## Task directions
Please give back the listing exactly as it reads.

··· Provided material ···

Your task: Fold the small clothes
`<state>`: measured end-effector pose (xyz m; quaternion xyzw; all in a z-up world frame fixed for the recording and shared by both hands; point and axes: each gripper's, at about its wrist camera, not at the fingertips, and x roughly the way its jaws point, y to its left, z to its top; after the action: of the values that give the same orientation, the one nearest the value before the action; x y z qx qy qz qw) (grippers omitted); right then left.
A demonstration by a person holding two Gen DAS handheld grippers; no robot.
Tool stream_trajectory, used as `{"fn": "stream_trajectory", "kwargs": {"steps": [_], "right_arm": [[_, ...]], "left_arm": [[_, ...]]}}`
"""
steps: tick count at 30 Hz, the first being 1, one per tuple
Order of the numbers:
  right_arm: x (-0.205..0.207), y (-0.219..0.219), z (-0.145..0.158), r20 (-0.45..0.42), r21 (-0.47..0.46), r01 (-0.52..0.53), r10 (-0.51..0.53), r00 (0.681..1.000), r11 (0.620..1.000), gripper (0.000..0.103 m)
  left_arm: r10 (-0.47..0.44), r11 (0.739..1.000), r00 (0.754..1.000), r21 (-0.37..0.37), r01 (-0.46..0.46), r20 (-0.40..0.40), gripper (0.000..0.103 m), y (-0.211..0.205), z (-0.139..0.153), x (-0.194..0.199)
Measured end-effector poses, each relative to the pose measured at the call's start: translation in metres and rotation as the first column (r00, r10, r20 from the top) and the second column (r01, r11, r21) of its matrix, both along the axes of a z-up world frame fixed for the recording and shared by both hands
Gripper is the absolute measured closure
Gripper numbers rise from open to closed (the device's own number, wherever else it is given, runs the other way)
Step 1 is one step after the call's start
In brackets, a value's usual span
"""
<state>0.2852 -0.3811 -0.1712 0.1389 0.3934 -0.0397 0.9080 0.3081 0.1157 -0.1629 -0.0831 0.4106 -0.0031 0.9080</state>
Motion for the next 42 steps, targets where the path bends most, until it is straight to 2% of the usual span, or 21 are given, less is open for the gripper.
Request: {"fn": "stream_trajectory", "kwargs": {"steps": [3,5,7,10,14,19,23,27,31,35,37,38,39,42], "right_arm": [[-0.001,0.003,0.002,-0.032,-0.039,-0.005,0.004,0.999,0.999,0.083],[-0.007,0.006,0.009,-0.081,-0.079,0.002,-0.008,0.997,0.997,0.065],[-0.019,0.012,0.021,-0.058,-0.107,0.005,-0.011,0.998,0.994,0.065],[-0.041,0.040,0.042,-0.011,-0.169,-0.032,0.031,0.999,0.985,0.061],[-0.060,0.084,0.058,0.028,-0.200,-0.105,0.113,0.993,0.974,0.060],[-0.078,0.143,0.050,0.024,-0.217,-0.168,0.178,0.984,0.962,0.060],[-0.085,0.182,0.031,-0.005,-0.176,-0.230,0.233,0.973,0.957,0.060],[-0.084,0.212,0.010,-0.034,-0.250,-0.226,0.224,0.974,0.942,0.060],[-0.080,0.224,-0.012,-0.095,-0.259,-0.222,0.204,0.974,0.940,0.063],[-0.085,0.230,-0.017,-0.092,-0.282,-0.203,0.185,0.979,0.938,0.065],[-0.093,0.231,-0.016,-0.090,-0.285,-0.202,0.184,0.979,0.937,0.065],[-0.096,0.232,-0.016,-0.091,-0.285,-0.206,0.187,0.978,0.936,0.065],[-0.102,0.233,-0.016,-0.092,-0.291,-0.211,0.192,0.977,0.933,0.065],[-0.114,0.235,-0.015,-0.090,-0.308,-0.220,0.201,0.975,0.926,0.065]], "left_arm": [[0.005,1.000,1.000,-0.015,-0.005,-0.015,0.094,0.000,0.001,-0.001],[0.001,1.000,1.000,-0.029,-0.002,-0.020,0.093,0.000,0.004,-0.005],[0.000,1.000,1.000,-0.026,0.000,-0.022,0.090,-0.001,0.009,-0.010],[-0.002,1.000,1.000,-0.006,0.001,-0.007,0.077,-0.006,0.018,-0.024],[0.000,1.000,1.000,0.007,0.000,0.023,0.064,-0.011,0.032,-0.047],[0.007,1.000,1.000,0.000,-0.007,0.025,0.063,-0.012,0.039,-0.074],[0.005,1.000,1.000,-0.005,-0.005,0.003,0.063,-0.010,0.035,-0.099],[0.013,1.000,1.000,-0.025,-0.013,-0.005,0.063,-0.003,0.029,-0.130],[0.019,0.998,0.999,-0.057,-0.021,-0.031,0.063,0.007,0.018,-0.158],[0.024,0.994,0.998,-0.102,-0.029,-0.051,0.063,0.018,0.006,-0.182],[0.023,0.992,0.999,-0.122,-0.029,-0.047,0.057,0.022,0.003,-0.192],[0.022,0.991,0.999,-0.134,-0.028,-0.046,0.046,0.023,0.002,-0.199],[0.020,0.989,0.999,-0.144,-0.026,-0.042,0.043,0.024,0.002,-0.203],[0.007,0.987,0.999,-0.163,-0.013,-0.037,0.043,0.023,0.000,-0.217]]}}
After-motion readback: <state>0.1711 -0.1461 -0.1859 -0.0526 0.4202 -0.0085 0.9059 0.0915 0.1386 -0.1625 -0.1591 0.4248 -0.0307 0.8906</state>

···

## Exercise output
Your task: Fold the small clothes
`<state>`: measured end-effector pose (xyz m; quaternion xyzw; all in a z-up world frame fixed for the recording and shared by both hands; point and axes: each gripper's, at about its wrist camera, not at the fingertips, and x roughly the way its jaws point, y to its left, z to its top; after the action: of the values that give the same orientation, the one nearest the value before the action; x y z qx qy qz qw) (grippers omitted); right then left.
A demonstration by a person holding two Gen DAS handheld grippers; no robot.
Tool stream_trajectory, used as `{"fn": "stream_trajectory", "kwargs": {"steps": [_], "right_arm": [[_, ...]], "left_arm": [[_, ...]]}}`
"""
steps: tick count at 30 Hz, the first being 1, one per tuple
Order of the numbers:
  right_arm: x (-0.205..0.207), y (-0.219..0.219), z (-0.145..0.158), r20 (-0.45..0.42), r21 (-0.47..0.46), r01 (-0.52..0.53), r10 (-0.51..0.53), r00 (0.681..1.000), r11 (0.620..1.000), gripper (0.000..0.103 m)
  left_arm: r10 (-0.47..0.44), r11 (0.739..1.000), r00 (0.754..1.000), r21 (-0.37..0.37), r01 (-0.46..0.46), r20 (-0.40..0.40), gripper (0.000..0.103 m), y (-0.211..0.205), z (-0.139..0.153), x (-0.194..0.199)
Measured end-effector poses, each relative to the pose measured at the call's start: translation in metres and rotation as the first column (r00, r10, r20 from the top) and the second column (r01, r11, r21) of its matrix, both along the axes of a z-up world frame fixed for the recording and shared by both hands
Gripper is the absolute measured closure
Gripper numbers rise from open to closed (the device's own number, wherever else it is given, runs the other way)
Step 1 is one step after the call's start
In brackets, a value's usual span
"""
<state>0.2852 -0.3811 -0.1712 0.1389 0.3934 -0.0397 0.9080 0.3081 0.1157 -0.1629 -0.0831 0.4106 -0.0031 0.9080</state>
Motion for the next 42 steps, targets where the path bends most, until it is straight to 2% of the usual span, or 21 are given, less is open for the gripper.
Request: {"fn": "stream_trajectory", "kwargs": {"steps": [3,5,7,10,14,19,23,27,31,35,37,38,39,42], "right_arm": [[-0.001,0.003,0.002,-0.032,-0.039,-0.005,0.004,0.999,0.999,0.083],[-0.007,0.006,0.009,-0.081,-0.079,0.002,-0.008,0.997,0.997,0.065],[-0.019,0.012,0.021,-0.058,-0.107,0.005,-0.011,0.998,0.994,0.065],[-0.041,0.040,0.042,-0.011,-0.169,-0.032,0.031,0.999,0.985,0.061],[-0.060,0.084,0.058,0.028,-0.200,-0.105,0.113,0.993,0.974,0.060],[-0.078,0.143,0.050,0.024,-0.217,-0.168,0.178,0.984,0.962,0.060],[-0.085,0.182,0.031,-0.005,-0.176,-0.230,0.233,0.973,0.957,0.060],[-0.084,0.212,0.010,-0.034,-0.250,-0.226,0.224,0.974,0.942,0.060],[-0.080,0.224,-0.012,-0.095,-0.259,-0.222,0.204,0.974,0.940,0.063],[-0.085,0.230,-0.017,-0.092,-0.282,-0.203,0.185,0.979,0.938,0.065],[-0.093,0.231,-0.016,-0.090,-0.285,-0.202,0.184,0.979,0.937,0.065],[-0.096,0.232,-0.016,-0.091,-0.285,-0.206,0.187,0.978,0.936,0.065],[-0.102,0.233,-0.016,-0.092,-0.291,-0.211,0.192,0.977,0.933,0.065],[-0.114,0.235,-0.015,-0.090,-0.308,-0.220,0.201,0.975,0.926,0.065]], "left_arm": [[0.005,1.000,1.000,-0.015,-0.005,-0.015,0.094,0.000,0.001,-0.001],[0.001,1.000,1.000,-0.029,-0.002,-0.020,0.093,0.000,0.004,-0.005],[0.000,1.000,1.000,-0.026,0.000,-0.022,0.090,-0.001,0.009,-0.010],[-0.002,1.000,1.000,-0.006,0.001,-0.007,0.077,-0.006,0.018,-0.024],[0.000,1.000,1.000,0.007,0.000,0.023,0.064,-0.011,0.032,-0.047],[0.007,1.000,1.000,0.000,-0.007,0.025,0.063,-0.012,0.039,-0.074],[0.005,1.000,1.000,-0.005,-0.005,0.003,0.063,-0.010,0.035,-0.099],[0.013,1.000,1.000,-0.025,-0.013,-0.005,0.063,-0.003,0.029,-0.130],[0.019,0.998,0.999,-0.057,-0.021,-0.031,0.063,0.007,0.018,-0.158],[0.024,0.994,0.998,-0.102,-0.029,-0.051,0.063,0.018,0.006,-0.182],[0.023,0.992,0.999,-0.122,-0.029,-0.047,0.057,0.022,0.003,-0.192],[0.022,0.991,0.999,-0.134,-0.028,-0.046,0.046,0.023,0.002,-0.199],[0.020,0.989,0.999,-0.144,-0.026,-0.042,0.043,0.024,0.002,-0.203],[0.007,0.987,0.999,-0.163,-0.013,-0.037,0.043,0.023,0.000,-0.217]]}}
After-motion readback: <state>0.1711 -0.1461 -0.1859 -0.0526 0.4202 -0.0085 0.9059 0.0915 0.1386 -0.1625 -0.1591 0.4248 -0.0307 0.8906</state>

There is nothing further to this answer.